It's so easy to fall in love with her, we always joked we would never take on a dog bigger than one of us could lift/carry, well this young lady would take two people or one very strong person to lift. Taking it one day at a time. Wish I could figure out why I can't get my cell pictures to load onto the computer so I could share photos of her. She is a bit skinny but very dignified and pretty. If I get it figured out I will be sure to share her photos.


----------



## chowder (Sep 7, 2008)

stajbs said:


> Chowder,
> She eats like a horse!! lol In many ways I am glad for the 50% kibble in her diet, so far so good with the Wellness Core, and yes I think it helps to fill her up. I could probably get her switched over fully to cooked and 95% canned while she is here, but I keep thinking she'll be back on kibble anyways if she leaves in two weeks or so. Great Pyr rescue was friendly but they pretty much said "you're used to siberians" we will try to get her as soon as we can if she is appropriate. Of course I've done siberian rescue and had the same attitude so I won't judge. I knew before we said yes to her she would be a different dog for us. Our one sibe was a sibe/GSD mix and she was protective, but I do see a difference with Bella. I've been scouring the internet and joined yahoos large guardian breed list for info too.
> 
> It's so easy to fall in love with her, we always joked we would never take on a dog bigger than one of us could lift/carry, well this young lady would take two people or one very strong person to lift. Taking it one day at a time. Wish I could figure out why I can't get my cell pictures to load onto the computer so I could share photos of her. She is a bit skinny but very dignified and pretty. If I get it figured out I will be sure to share her photos.

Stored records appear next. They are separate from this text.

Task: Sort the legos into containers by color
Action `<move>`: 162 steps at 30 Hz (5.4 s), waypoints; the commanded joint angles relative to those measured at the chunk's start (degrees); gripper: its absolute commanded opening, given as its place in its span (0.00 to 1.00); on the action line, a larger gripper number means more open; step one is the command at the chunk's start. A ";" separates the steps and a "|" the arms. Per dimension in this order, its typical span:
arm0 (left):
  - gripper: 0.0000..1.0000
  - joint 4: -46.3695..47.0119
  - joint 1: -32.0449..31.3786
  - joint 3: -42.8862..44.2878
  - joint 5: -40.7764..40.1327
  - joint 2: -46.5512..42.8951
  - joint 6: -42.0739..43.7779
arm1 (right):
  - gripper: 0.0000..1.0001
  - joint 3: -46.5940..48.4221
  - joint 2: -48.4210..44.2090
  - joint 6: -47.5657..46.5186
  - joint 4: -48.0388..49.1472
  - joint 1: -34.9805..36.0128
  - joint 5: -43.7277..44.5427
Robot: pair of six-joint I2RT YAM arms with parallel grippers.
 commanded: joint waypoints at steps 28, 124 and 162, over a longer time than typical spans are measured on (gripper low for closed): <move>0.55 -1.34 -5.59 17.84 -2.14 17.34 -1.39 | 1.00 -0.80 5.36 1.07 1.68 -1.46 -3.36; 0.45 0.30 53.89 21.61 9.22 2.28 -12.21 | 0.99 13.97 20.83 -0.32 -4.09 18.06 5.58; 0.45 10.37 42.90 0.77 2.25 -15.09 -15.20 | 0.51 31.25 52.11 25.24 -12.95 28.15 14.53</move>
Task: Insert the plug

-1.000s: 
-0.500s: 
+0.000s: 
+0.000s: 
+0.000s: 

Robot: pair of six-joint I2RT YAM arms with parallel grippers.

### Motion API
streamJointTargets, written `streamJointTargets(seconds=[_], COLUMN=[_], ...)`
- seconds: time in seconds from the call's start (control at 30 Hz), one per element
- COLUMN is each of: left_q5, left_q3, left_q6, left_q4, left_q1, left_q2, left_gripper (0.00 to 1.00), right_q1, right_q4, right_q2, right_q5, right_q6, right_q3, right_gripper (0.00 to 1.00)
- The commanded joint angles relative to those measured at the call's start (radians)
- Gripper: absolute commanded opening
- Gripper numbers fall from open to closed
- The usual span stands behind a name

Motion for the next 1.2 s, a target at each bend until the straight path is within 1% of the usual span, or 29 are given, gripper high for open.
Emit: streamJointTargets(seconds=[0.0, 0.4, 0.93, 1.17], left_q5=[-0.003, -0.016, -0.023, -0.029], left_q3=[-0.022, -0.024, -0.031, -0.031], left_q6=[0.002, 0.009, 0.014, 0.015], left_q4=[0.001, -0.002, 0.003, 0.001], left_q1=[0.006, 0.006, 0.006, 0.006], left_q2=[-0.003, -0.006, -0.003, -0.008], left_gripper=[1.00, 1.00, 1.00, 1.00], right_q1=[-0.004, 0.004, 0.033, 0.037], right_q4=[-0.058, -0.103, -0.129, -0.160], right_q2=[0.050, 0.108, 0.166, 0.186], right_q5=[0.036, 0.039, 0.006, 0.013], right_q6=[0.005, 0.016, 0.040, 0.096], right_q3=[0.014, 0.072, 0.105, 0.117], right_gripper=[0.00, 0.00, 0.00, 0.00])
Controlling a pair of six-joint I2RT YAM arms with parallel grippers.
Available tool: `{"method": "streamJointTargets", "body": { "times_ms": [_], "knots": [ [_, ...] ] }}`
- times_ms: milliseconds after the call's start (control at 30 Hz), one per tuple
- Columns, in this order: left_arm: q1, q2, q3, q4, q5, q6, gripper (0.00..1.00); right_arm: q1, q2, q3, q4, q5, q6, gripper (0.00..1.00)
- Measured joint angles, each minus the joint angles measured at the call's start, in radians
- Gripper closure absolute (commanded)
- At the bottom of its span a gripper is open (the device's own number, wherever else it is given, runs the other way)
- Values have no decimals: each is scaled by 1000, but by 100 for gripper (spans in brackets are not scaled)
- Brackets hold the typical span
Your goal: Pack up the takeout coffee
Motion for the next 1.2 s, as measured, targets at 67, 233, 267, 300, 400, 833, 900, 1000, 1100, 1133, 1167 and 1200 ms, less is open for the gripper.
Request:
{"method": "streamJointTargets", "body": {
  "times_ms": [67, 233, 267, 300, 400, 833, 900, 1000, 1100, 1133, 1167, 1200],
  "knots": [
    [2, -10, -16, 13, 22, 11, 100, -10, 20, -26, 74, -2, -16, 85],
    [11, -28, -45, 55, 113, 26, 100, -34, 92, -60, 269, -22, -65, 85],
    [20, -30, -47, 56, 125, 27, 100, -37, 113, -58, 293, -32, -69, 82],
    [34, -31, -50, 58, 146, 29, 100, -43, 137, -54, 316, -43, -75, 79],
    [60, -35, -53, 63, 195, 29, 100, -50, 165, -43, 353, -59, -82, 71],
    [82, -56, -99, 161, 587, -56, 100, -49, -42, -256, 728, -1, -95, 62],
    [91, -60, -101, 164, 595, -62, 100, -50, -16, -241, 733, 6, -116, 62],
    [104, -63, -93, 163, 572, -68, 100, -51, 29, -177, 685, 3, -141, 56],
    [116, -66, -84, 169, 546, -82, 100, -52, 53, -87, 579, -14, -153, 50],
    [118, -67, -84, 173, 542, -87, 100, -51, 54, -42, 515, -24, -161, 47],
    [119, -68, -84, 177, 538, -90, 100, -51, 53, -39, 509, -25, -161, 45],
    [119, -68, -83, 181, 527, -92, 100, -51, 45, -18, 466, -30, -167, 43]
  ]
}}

Ha.....my last two boy chows have ended up bigger then I could lift.....and they were/ are the loves of my life!! Big cuddle bums that would protect me with their lives. Once you get a big dog, you kind of fall in love with them. I think maybe you are falling for her! Time for you to branch out from just sibe's into the big protective fuzz buckets!!


----------



## stajbs (Jun 5, 2010)

Hmmmmm, maybe!! LOL No matter what happens with Bella you may be right Chowder. We had been exploring and researching other breeds including Pyrs, Tolians, Newfies, Mals to name a few, with the thought there would always be one siberian here. Neither of us can imagine not sharing life with a dog(s), and knowing Blaze and Silva are around 12/13 we stay focused on them but have also given thought to future dogs. Big dogs, more food, more expensive meds when needed, more furry undercoat, but more to love. There's a certain appeal that is worming it's way into our hearts and I'm afraid you may be right. The dogs and hubby are all napping, I think I'll join the fur pile and dwell on this for a while longer. Can you say ...sucker???? lol


----------



## stajbs (Jun 5, 2010)

Bella update, been sort of busy and learning to work with this girl. Overall, she continues to do well, and truly is a lovebug. As you suggested Chowder she has wormed her way into our hearts. Now for the not so great news....I had her to the vet Monday, the stool sample was A-ok, but then our vet suggested a HW test, Bella is HW positive. We are so bummed, but we've started treatment. Rescue suddenly seems less interested in her, but the shelter was nicer and more concerned. They have a special fund that can only be tapped for health issues, they are planning to help us with the cost of her treatment. So, looks like we will likely be seeing her through this issue. Of course the longer she is here the easier it comes to fail at fostering...but my feeling is that's nothing to be ashamed of. She meets the grandson on Friday, and I suspect she will do well, he probably will too, but we need to know how that will work as well. Still taking it one day at a time, but really do like this new addition.


----------



## Tobi (Mar 18, 2011)

stajbs said:


> Bella update, been sort of busy and learning to work with this girl. Overall, she continues to do well, and truly is a lovebug. As you suggested Chowder she has wormed her way into our hearts. Now for the not so great news....I had her to the vet Monday, the stool sample was A-ok, but then our vet suggested a HW test, Bella is HW positive. We are so bummed, but we've started treatment. Rescue suddenly seems less interested in her, but the shelter was nicer and more concerned. They have a special fund that can only be tapped for health issues, they are planning to help us with the cost of her treatment. So, looks like we will likely be seeing her through this issue. Of course the longer she is here the easier it comes to fail at fostering...but my feeling is that's nothing to be ashamed of. She meets the grandson on Friday, and I suspect she will do well, he probably will too, but we need to know how that will work as well. Still taking it one day at a time, but really do like this new addition.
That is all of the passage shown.